Uma grande e inteligente brincadeira cinematográfica de Woody Allen.
O mockumentary, ou o pseudo-documentário, é um gênero que permite fazer críticas inteligentes e que geralmente traz resultados interessantes. Em um modelo que já é satírico em sua própria concepção, o diretor tem a liberdade de construir argumentos baseando-se em falsas premissas para então poder criar um fato hipotético. Esse é um tipo de filme que continua em voga, principalmente depois do recente e controverso Borat (2006), e que também nem sempre possui um teor eminentemente crítico, como Cloverfield: Monstro (2008) e A Bruxa de Blair (1999), que nesses casos o molde serve mais para dar uma sensação de maior veracidade e tensão. Entretanto, aquele que mais me deslumbra até hoje, talvez por ter sido o primeiro do gênero que assisti e ter achado aquilo tudo genial, é Zelig (1983), de Woody Allen.

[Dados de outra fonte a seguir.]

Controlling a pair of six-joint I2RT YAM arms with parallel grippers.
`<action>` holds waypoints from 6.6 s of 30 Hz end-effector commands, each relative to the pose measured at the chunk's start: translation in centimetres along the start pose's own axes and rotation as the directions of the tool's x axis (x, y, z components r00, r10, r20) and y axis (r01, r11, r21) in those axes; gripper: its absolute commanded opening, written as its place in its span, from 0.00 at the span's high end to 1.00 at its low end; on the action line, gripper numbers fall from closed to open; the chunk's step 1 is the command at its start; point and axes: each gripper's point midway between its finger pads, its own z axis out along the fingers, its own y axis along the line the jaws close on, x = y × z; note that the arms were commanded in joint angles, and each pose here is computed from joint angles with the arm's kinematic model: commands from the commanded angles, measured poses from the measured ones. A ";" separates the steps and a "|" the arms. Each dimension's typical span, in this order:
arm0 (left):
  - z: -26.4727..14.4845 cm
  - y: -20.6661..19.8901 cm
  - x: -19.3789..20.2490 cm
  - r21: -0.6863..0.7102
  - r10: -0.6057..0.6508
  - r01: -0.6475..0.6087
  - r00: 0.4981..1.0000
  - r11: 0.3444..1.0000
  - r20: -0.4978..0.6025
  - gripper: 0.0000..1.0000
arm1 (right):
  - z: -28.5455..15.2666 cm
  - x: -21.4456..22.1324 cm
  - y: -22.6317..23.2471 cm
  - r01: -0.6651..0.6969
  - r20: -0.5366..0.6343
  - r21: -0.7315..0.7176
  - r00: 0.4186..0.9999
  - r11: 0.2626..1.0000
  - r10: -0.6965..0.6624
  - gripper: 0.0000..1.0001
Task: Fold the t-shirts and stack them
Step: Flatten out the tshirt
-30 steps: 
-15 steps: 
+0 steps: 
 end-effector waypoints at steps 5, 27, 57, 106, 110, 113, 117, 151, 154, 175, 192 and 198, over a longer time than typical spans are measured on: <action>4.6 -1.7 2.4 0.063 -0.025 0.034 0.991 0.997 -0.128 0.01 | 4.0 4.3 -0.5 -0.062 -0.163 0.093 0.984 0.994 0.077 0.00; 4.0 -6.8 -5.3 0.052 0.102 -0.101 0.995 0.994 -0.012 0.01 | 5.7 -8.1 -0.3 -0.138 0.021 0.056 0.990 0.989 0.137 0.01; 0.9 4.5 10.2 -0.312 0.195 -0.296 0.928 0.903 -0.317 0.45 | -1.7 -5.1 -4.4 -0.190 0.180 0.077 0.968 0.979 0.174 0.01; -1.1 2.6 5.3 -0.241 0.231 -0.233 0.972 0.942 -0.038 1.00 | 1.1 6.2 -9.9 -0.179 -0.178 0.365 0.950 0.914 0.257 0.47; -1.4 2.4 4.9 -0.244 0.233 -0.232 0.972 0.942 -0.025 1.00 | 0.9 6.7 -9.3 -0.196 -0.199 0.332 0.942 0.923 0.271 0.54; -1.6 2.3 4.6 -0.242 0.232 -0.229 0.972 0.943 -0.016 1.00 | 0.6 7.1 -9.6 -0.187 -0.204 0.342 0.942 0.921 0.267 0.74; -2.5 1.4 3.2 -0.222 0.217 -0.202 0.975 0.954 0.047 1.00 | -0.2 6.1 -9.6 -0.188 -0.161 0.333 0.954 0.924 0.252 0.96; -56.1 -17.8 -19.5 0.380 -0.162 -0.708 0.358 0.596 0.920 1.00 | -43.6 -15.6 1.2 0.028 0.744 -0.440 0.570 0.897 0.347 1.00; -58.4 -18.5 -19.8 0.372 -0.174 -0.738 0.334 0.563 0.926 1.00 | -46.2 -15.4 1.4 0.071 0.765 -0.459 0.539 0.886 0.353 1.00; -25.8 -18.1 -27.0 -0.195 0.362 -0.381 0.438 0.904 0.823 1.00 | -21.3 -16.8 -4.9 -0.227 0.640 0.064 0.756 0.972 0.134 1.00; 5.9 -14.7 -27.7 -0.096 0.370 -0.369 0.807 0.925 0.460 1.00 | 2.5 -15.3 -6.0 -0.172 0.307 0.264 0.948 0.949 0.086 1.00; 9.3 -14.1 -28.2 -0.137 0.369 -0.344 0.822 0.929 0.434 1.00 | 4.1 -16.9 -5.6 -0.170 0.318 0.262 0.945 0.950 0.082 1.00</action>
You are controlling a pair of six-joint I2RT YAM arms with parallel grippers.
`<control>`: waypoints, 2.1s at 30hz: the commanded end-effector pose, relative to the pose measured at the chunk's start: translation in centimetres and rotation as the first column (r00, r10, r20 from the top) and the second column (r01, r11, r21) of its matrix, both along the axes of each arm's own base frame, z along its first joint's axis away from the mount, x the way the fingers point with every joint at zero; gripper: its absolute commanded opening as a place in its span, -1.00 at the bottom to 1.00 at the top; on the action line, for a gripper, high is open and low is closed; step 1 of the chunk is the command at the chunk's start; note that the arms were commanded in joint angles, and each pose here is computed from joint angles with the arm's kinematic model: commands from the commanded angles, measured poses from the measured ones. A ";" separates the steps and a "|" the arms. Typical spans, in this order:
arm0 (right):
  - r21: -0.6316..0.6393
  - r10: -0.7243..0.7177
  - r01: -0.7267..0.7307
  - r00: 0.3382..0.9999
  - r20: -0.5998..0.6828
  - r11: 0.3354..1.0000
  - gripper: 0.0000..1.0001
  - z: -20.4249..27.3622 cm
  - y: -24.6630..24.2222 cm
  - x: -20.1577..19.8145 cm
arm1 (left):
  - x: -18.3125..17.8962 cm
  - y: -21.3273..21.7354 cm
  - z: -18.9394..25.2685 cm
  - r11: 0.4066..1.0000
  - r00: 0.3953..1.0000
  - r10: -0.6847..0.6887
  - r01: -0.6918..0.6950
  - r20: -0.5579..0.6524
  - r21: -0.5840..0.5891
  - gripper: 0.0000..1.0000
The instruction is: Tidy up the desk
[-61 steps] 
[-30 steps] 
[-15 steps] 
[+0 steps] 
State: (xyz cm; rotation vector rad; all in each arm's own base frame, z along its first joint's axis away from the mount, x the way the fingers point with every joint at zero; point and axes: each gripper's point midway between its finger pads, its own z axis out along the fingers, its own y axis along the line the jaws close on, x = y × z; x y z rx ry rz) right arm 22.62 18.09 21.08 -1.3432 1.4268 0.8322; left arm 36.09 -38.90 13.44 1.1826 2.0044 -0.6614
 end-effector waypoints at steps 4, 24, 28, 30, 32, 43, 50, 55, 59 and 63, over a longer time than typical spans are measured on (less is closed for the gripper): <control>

Como é típico de seus filmes, a ironia é recorrente e nesse caso em especial todas suas piadas sardônicas funcionam bem. O próprio tema do documentário já dá margem a possibilidades cômicas. Ele narra a história de Leonard Zelig (Woody Allen), um pacato homem que tem a incrível capacidade de transformar sua aparência e adaptar suas maneiras a das pessoas ao seu redor para não se sentir excluído e poder se misturar aos outros. Dessa forma, esse personagem fantástico é usado por Woody Allen para se aventurar em brincadeiras sobre a psicanálise e a própria psicologia, temas que vez ou outra aparecem em sua obra. Desde o interesse pela comunidade médica, e em particular da Dra. Eudora Fletcher (Mia Farrow), pelo seu comportamento idiossincrático, até a forma como a população se vê fascinada e aprende a idolatrar aquela figura estranha. Assim Allen faz uma divertida crítica sobre como se constrói os ídolos e a capacidade da mídia de alimentar o público fazendo-o clamar por pessoas alçadas a serem celebridades. Levando muito em conta o lado freak show da coisa, já que a fama de Zelig vem justamente de sua condição psíquica, logo aquele homem que deveria ser estudado como pretendia a Dra. Eudora, vira uma espécie de atração de circo.
Woody Allen sabe muito bem inserir no conteúdo do seu documentário os elementos típicos que configuram Zelig como uma espécie de símbolo do seu tempo. Mesmo o personagem tendo vivido nos anos 30, o diretor mostra que pouco mudou em relação a como o mercado lida com as típicas “manias do momento”. Os brinquedinhos e bonequinhos de Zelig, os disfarces para você também ser o “homem-camaleão” e, aquela que considero a brincadeira mais divertida do filme, as músicas em referência a Zelig. As músicas foram especialmente criadas para o filme e são baladas de jazz próprias da época com nomes sugestivos como “Leonard, the Lizard” (Leonard, o Lagarto), “You May Be Six People, But I Love You” (Você Pode Ser Seis Pessoas, Mas Eu Te Amo) e “Chameleon Days” (Dias de Camaleão).
Como se vê, Allen criou todo um pano de fundo para seu personagem e o modelo de documentário serve muito bem a isso. Ele segue fielmente o padrão de um documentário convencional com passagens e filmagens em preto e branco intercaladas por depoimentos de pessoas que teriam vivido com Zelig. É nesse quesito que a parte técnica do filme ganha pontos. Em uma época que não existiam todos os recursos digitais de hoje (o filme é de 1983), as técnicas de manipulação de imagens são bastante bem feitas. O personagem de Woody Allen é colocado em fotos junto a celebridades como o presidente dos Estados Unidos Herbert Hoover, além de aparecer em filmes ao lado de pessoas como Hitler. Esse tipo de técnica é a mesma que seria usada anos depois em Forrest Gump (1994).
Ao final é difícil não simpatizar o mínimo que seja com essa grande brincadeira de Woody Allen. De uma maneira divertida e em um formato inteligente, ele nos apresenta um personagem carismático que nos fala da necessidade primordial do homem se sentir parte de um grupo, ao mesmo tempo em que joga com as loucuras da idolatria.